*Task directions:*
Below are several records. Retype exactly those lines running from the one with "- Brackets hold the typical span" through the one with "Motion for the", end lines included, and no others.

*Data for this task:*
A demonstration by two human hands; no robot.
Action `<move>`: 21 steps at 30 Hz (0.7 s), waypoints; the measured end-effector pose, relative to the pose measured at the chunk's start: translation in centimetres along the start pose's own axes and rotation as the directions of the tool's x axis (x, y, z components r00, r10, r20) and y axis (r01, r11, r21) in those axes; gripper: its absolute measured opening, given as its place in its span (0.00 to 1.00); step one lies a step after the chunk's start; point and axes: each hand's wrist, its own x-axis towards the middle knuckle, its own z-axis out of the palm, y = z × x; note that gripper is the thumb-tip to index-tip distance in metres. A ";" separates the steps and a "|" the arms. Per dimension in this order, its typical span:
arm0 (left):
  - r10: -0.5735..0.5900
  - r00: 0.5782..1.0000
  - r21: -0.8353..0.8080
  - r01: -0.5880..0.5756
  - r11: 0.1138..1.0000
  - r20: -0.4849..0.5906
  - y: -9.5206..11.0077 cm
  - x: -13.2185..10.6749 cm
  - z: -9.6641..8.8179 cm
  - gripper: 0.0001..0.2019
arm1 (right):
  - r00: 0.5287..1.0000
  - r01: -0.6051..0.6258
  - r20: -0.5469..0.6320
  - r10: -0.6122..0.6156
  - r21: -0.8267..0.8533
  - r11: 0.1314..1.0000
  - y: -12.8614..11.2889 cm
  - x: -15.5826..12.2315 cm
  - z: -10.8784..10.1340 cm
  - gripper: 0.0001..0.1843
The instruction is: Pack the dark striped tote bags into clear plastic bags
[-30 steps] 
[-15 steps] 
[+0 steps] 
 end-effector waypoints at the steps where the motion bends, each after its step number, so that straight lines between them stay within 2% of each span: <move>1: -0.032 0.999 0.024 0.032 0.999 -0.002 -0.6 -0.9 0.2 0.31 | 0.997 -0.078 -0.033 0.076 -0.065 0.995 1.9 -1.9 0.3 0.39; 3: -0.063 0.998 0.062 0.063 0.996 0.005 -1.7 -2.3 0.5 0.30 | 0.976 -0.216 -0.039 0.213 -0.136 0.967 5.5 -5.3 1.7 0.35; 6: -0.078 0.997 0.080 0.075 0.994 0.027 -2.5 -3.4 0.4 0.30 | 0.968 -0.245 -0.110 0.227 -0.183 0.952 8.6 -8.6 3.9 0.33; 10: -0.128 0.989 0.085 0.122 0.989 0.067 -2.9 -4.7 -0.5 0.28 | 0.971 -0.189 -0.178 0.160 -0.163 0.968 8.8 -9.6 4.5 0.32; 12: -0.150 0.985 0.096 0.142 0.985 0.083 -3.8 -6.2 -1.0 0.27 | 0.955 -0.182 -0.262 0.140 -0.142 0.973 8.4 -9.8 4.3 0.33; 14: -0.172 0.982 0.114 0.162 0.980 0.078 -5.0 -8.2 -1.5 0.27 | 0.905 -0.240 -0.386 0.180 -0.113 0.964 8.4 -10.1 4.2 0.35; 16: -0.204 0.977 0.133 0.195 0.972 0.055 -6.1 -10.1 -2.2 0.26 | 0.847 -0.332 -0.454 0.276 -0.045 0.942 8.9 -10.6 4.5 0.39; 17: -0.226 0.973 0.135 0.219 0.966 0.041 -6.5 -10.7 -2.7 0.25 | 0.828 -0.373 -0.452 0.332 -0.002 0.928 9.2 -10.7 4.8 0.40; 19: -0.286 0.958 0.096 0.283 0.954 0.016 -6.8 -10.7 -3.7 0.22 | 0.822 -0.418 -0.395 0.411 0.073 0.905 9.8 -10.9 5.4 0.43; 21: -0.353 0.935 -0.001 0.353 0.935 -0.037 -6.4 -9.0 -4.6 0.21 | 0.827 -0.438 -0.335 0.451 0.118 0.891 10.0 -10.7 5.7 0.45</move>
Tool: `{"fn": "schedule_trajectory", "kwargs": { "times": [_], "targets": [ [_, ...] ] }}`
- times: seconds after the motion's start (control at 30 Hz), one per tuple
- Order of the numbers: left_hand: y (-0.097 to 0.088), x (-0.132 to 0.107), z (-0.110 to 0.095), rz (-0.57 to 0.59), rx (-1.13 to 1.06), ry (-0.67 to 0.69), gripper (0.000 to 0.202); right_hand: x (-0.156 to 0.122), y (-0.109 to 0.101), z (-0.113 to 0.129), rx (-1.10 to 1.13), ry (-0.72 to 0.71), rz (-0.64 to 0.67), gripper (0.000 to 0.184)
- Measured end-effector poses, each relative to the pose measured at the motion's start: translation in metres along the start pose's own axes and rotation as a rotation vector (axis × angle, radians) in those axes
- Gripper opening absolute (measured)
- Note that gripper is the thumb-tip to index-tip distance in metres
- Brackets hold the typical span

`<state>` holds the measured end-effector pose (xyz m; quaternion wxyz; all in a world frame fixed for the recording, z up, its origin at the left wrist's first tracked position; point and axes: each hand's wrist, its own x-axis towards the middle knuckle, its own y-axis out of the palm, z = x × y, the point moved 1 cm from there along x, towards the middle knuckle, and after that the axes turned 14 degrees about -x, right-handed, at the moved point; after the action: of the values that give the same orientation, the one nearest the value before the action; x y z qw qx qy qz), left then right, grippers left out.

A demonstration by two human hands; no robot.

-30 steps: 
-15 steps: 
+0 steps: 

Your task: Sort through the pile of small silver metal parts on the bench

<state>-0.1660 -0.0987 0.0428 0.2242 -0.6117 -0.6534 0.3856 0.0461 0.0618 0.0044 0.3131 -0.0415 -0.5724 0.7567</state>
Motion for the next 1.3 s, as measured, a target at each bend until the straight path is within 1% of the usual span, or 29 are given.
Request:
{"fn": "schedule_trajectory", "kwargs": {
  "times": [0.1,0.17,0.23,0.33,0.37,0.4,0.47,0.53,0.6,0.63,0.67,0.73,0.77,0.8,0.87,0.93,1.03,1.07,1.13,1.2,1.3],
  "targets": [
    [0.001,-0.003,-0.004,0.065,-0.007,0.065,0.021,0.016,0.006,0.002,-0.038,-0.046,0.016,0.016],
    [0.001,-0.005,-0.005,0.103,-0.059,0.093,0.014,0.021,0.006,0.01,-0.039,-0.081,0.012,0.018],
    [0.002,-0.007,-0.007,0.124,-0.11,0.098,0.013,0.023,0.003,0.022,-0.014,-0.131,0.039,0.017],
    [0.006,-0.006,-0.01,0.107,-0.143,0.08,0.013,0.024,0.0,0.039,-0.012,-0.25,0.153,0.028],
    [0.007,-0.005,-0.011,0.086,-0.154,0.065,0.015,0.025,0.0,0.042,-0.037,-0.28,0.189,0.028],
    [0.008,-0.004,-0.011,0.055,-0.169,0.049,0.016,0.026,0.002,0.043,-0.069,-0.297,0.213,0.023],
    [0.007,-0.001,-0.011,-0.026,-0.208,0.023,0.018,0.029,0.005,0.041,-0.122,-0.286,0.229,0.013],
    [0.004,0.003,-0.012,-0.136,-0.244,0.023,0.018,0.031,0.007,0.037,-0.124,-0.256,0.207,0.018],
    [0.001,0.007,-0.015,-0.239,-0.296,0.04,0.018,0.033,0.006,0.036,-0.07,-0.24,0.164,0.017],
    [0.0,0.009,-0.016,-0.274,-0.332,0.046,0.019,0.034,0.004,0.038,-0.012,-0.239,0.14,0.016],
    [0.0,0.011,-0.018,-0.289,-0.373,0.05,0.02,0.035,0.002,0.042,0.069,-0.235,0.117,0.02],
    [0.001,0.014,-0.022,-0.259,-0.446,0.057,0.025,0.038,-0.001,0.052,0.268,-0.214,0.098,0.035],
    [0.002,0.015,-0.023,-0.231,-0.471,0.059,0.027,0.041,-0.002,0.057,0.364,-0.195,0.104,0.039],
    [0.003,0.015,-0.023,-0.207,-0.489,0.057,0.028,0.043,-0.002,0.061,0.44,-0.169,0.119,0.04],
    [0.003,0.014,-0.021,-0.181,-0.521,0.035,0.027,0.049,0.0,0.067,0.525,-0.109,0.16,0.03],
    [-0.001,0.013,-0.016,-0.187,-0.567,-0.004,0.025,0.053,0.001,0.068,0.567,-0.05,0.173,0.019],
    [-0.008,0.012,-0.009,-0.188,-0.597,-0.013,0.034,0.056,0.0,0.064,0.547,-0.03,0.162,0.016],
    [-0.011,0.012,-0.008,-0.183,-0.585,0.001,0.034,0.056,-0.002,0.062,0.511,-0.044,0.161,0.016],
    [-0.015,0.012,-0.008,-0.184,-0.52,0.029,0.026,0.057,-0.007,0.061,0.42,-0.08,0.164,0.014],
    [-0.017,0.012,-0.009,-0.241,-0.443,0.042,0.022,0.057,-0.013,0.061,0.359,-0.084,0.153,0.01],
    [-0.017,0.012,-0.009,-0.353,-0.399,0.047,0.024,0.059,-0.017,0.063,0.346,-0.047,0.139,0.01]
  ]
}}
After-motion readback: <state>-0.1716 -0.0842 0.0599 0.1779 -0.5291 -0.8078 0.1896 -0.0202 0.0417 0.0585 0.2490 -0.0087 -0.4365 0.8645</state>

*Exercise solution:*
- Brackets hold the typical span

`<state>` holds the measured end-effector pose (xyz m; quaternion wxyz; all in a world frame fixed for the recording, z up, its origin at the left wrist's first tracked position; point and axes: each hand's wrist, its own x-axis towards the middle knuckle, its own y-axis out of the palm, z = x × y, the point moved 1 cm from there along x, towards the middle knuckle, and after that the axes turned 14 degrees about -x, right-handed, at the moved point; after the action: of the values that give the same orientation, the one nearest the value before the action; x y z qw qx qy qz), left then right, grippers left out.

A demonstration by two human hands; no robot.

-30 steps: 
-15 steps: 
+0 steps: 

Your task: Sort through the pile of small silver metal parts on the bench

<state>-0.1660 -0.0987 0.0428 0.2242 -0.6117 -0.6534 0.3856 0.0461 0.0618 0.0044 0.3131 -0.0415 -0.5724 0.7567</state>
Motion for the next 1.3 s, as measured, a target at each bend until the straight path is within 1% of the usual span, or 29 are given.

No further work remains on the exercise.